The traditional publishers are actively manipulating the reviews of their books on Amazon and GoodReads alike:

Every “A-list” author from the major sci fi imprints seems to start out with 100+ “pre-release” reviews (almost all 4 or 5 stars) on Goodreads. Now, this could just be successful ARC promotion. That’s entirely possible.

Another explanation is that they have teams of people willing to pad reviews ahead of release. Idk, but it wouldn’t surprise me.

Especially since most of these A-listers see their Goodreads averages plummet once actual readers get their hands on the books. I’m not talking about a gradual decline. I’m talking about books that have a 4.3+ rating pre-release ending up in the 3.5 – 3.6 range within a few months.

If you go back through the Goodreads Choice Awards nominees, the trend jumps out of the data. A huge percentage of these books are extremely poorly rated by readers. Not at the time of release, mind you, but within a few months.

All of which is to say, nobody pulls more shenanigans and manipulates the book-buying public more than trad pub.

No, it’s not possible.
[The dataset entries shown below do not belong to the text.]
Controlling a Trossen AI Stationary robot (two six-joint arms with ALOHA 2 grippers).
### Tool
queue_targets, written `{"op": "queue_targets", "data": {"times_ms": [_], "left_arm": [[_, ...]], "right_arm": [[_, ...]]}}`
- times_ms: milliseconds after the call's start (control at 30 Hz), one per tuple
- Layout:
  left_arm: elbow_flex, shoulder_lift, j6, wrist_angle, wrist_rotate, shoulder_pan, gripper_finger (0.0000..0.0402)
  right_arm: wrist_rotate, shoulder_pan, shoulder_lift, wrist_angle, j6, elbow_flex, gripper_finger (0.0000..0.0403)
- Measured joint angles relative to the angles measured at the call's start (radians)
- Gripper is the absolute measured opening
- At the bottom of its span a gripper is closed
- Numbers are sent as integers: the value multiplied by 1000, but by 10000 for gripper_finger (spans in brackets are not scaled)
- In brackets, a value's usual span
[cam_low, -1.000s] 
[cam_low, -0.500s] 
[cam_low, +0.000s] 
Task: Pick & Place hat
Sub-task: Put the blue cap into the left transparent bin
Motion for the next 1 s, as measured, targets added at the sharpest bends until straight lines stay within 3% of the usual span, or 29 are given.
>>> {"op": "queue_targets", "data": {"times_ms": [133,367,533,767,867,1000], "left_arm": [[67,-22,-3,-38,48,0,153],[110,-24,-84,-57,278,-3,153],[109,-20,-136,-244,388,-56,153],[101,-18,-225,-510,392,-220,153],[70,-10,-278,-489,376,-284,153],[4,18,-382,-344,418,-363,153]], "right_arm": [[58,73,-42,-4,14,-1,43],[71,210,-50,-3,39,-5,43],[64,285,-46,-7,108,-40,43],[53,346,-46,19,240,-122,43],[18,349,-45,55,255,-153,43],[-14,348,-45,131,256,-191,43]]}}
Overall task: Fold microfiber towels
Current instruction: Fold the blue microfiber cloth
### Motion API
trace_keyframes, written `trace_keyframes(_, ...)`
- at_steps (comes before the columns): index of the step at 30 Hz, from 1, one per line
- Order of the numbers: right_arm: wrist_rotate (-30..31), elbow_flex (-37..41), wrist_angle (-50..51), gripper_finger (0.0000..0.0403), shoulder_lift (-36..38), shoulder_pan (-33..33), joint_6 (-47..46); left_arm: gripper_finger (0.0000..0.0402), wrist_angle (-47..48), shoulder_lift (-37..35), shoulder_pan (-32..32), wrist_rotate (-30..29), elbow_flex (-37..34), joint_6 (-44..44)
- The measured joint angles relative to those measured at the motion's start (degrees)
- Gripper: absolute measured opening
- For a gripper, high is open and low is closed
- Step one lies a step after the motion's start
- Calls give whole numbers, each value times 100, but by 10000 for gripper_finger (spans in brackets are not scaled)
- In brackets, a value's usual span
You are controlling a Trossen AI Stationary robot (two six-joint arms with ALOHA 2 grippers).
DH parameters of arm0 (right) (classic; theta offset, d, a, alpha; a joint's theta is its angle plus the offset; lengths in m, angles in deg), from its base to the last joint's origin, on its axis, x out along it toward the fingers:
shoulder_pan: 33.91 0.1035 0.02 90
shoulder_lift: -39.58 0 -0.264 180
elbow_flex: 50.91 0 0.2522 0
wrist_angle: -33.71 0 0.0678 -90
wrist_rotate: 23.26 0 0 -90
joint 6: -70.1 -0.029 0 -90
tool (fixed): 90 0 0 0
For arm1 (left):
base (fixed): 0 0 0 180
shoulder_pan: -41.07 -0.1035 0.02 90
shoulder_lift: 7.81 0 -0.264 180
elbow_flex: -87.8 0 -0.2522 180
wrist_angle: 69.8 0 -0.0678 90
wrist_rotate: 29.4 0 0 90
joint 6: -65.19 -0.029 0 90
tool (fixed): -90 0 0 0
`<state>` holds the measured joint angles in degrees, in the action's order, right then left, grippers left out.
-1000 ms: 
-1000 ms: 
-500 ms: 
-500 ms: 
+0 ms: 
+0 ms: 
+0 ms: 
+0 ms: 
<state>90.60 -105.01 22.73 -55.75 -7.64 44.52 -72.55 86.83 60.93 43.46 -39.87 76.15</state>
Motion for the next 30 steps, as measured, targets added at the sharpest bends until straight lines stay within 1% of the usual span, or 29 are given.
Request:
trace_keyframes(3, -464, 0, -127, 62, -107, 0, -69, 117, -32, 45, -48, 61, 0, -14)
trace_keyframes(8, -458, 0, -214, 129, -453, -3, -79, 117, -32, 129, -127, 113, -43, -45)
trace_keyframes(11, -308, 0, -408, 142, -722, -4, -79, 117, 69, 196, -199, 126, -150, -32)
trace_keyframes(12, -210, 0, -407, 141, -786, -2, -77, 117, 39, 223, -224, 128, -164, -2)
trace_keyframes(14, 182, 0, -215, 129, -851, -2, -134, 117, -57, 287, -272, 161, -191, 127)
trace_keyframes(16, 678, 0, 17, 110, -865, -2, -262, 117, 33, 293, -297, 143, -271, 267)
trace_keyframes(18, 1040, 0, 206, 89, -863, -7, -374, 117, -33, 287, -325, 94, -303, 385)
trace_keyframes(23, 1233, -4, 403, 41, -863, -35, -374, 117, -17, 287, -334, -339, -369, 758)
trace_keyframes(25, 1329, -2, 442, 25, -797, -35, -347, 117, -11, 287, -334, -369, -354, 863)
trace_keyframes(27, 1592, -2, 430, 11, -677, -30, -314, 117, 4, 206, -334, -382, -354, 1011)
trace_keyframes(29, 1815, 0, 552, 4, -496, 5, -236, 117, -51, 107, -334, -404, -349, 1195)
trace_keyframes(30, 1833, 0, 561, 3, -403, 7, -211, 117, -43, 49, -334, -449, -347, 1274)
While there is an organic element of pre-release review-stoking, the repetitive and reliable nature of the pattern indicates that this is a level of manipulation by favored players that Amazon is willing to tolerate. Amazon is not only confirmed to play favorites, but it habitually indulges in a level of charades and shenanigans much more comprehensive than anyone suspects, and has done so from the very beginning.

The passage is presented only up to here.